Abstractions

2019

Data Points and Data Derivatives

In data visualization design we often create views into the data at multiple layers of abstraction. Why do this? For those of you that are programmers, we're faced with making code abstractions because:

The same reasoning applies to creating data visualization abstractions:

As we abstract higher and higher we are finding insights through patterns / themes and learning by separating concerns, conversely as we make our way down to the data points, we are understanding the precision and nuance in our data through learning by example.

Maps and Landmarks

The biggest pitfall when creating levels of abstraction is to limit your thinking by assuming abstractions only exist across one axis. A common abstraction is aggregation. To illustrate two different abstraction axes (I'm sure there are more), let's think about these different levels of abstractions as maps:

As I look at this very zoomed in image of Gasworks Park, my eye is drawn to the shape of the meandering paths and how many boats are docked:

But as I zoom out, my perspective changes:

In the most zoomed out version, my mind shifts to focus on the cutout between land and water, the ratio of green space to residential. This zooming is a metaphor for aggregation:

Zooming is one form of abstraction, perhaps the de facto form we think of, but we can also use visual abstraction to further bring our audience into higher levels. For example, the map below is at the same zoom-level but the level of visual abstraction is much higher. It has a lower fidelity:

Again my mind completely shifts focus. In this version my attention is no longer wasted on the granular details of a satellite image, it's now only allowed to examine the solid cutouts between land and water, the neighborhood names, and the highways and roads.
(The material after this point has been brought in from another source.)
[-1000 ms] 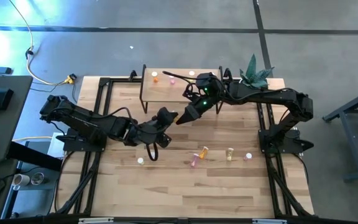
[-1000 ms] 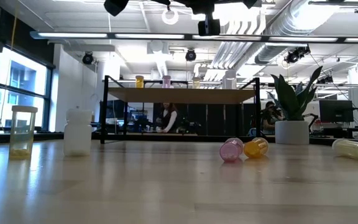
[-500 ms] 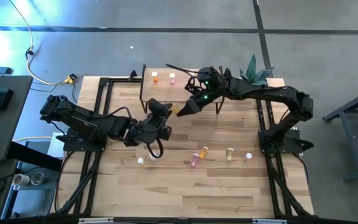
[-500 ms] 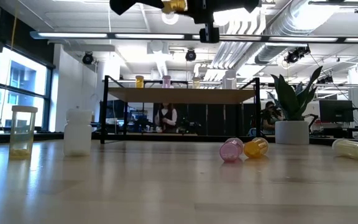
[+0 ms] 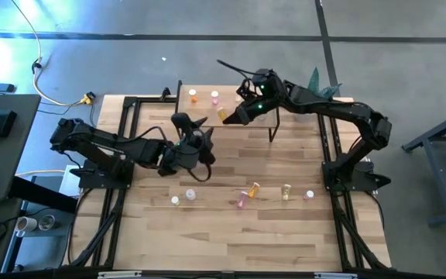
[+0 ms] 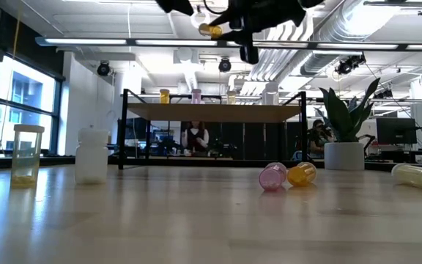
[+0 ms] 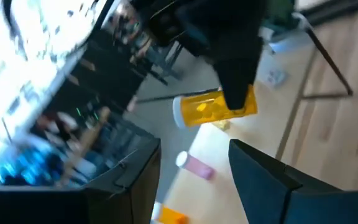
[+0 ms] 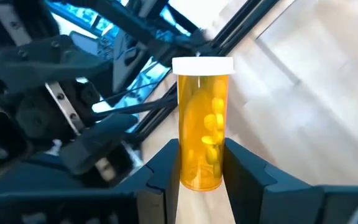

But, neither of these views are what we see when we open up Google Maps. When we open up Google Maps we see this:

This view provides some layers of the satellite map and some layers of the cutout map. It also adds in a layer to travel between: landmarks.

The most popular roads are labelled, as well as individual sites that I could be familiar with. So, even though this is a more abstracted version through using zoom and visual fidelity, the landmarks make it easier for me to orient myself and find a specific location.

Receipts Use Case

Earlier this year I worked on a side project where I redesigned a grocery receipt using data visualization. Let's use this project as an example of abstracting through fidelity.

Here's an image of the original receipt:

I started by adding in bar charts for each item relative to the most expensive item on the ticket:

Here's my initial attempt at adding a level of abstraction by aggregating the cost by category:

Instead of stopping there, I continued on to one more layer of visual abstraction, here is the final version:

One of the reasons I changed from a summarized bar chart to a bubble chart, was to create a more visually distinct summary: But the main reason was to emphasize rank and make the summary chart easily scannable. You might think initially that the bar chart on the left is a better summary of rank, but there are several encodings in the bar chart that are at odds from helping the user focus on rank. Each item has the same height, an icon, and the same labelling. Aside from the bar itself, you are giving each item equal visual weight and visual treatment. With the bubble chart you are using size to signal rank and then reenforcing it with a tiered hierarchy: the largest items have icons included, and the medium-to-large items have percentage labels. The tiered hierarchy layers on another level abstraction a grouping of big, medium, small. The final bubble chart version is a less precise, higher abstraction than the bar chart summary: If we turn this into the map analogy, the zoomed in view is the individual items, the zoomed out view is the bar chart summary, and the non-satellite view is the bubble chart.

The icons and percentages are the landmarks that help bridge the reader from the higher abstraction back down. This is necessary because: Without the right landmarks: It can be difficult to orient yourself and find a relationship down to the data points:

Conclusion

When designing, you should be thinking about using multiple types of abstractions, across zoom, fidelity, and more.

Creating landmarks is how you enable your audience to successfully move through these layers of abstraction allowing for more meaningful insights. The more abstract, the farther you get from the data points, in turn, the more landmarks you should be creating to orient your users.